**WHAT YOU SHOULD DO**
Every line below needs to be transcribed without alteration, and no image may be carried over.

**DATA BELOW**
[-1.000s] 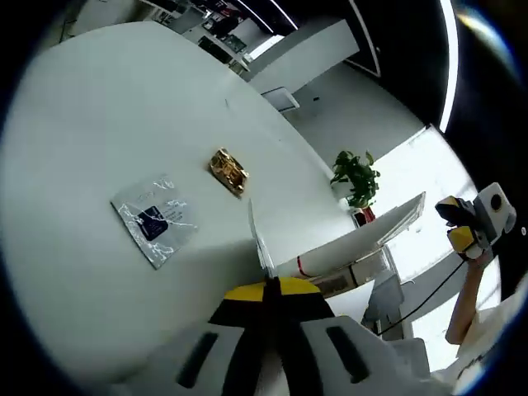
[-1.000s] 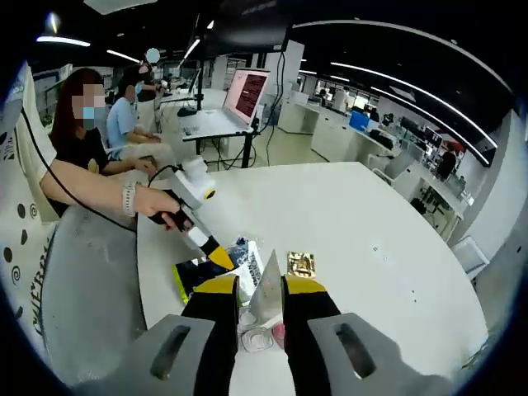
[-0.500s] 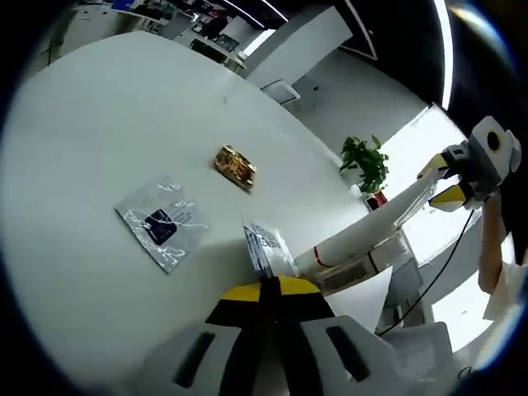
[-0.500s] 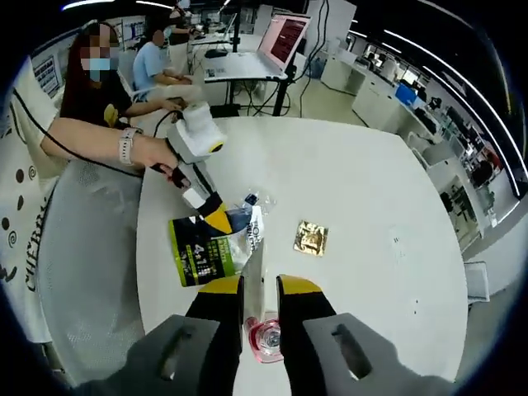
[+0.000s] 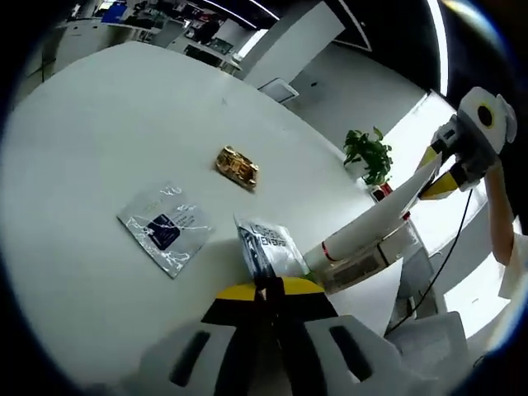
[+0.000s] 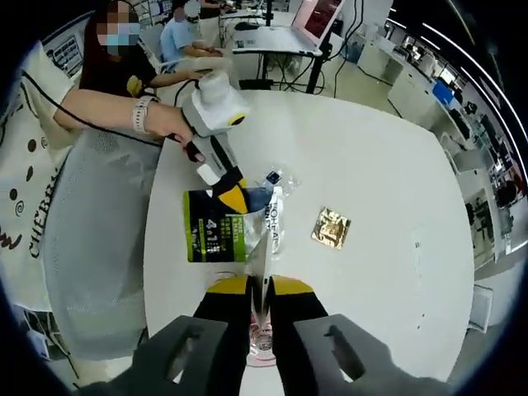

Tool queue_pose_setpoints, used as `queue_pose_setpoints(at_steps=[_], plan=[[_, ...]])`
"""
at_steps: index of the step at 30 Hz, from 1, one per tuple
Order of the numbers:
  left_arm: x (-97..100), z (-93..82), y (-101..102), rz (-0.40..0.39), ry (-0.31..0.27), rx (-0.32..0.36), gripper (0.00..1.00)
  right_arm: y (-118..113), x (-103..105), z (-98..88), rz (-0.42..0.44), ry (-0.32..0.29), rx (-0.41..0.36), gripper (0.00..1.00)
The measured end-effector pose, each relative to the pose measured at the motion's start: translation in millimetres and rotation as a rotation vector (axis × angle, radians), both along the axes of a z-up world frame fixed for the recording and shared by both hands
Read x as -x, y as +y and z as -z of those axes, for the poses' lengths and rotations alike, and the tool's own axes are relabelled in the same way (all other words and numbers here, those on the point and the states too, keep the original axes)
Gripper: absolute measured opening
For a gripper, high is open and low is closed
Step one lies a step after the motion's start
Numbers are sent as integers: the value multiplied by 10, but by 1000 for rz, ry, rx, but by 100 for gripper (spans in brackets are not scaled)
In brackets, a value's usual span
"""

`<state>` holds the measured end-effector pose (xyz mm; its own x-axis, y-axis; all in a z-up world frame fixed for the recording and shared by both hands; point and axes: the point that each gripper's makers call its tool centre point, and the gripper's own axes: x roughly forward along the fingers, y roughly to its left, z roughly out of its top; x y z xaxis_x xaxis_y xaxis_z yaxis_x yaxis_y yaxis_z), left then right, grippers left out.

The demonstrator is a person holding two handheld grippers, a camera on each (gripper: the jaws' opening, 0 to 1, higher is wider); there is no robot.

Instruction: Arrange the skincare products in the storage area until every visible bottle or jar stands upright without overlapping.

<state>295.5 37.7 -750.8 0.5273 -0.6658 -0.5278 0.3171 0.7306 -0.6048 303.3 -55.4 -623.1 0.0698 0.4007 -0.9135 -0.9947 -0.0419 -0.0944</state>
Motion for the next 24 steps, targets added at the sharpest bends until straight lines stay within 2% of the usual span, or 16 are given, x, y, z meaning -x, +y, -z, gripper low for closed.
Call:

**RESULT FOR THIS TASK**
[-1.000s] 
[-1.000s] 
[-0.500s] 
[-0.500s] 
[+0.000s] 
[+0.000s] 

Tool queue_pose_setpoints, used as `queue_pose_setpoints(at_steps=[_], plan=[[_, ...]])`
"""
at_steps: index of the step at 30 Hz, from 1, one per tuple
Order of the numbers:
  left_arm: x (-97..100), z (-93..82), y (-101..102), rz (-0.40..0.39), ry (-0.31..0.27), rx (-0.32..0.36), gripper (0.00..1.00)
  right_arm: y (-118..113), x (-103..105), z (-98..88), rz (-0.42..0.44), ry (-0.32..0.29), rx (-0.41..0.36), gripper (0.00..1.00)
The measured end-effector pose, each relative to the pose measured at the motion's start: translation in millimetres and rotation as a rotation vector (axis × angle, radians), both along the axes of a z-up world frame fixed for the recording and shared by both hands
Read x as -x, y as +y and z as -z of those axes, for the poses' lengths and rotations alike, and the tool's own axes are relabelled in the same way (all other words and numbers here, those on the point and the states too, keep the original axes)
Gripper: absolute measured opening
For a gripper, high is open and low is closed
Step one lies a step after the motion's start
Numbers are sent as integers: the value multiplied by 10, but by 1000 for rz, ry, rx, but by 100 for gripper (spans in brackets are not scaled)
In brackets, a value's usual span
"""

`<state>` holds the measured end-effector pose (xyz mm; its own x-axis, y-axis; all in a z-up world frame fixed for the recording and shared by both hands; point and axes: the point that each gripper's makers call its tool centre point, and the gripper's own axes: x roughly forward along the fingers, y roughly to its left, z roughly out of its top; x y z xaxis_x xaxis_y xaxis_z yaxis_x yaxis_y yaxis_z), left then right, grippers left out.

The demonstrator is a person holding two handheld grippers, a camera on each (gripper: the jaws' opening, 0 to 1, higher is wider); there is no robot.

Instruction: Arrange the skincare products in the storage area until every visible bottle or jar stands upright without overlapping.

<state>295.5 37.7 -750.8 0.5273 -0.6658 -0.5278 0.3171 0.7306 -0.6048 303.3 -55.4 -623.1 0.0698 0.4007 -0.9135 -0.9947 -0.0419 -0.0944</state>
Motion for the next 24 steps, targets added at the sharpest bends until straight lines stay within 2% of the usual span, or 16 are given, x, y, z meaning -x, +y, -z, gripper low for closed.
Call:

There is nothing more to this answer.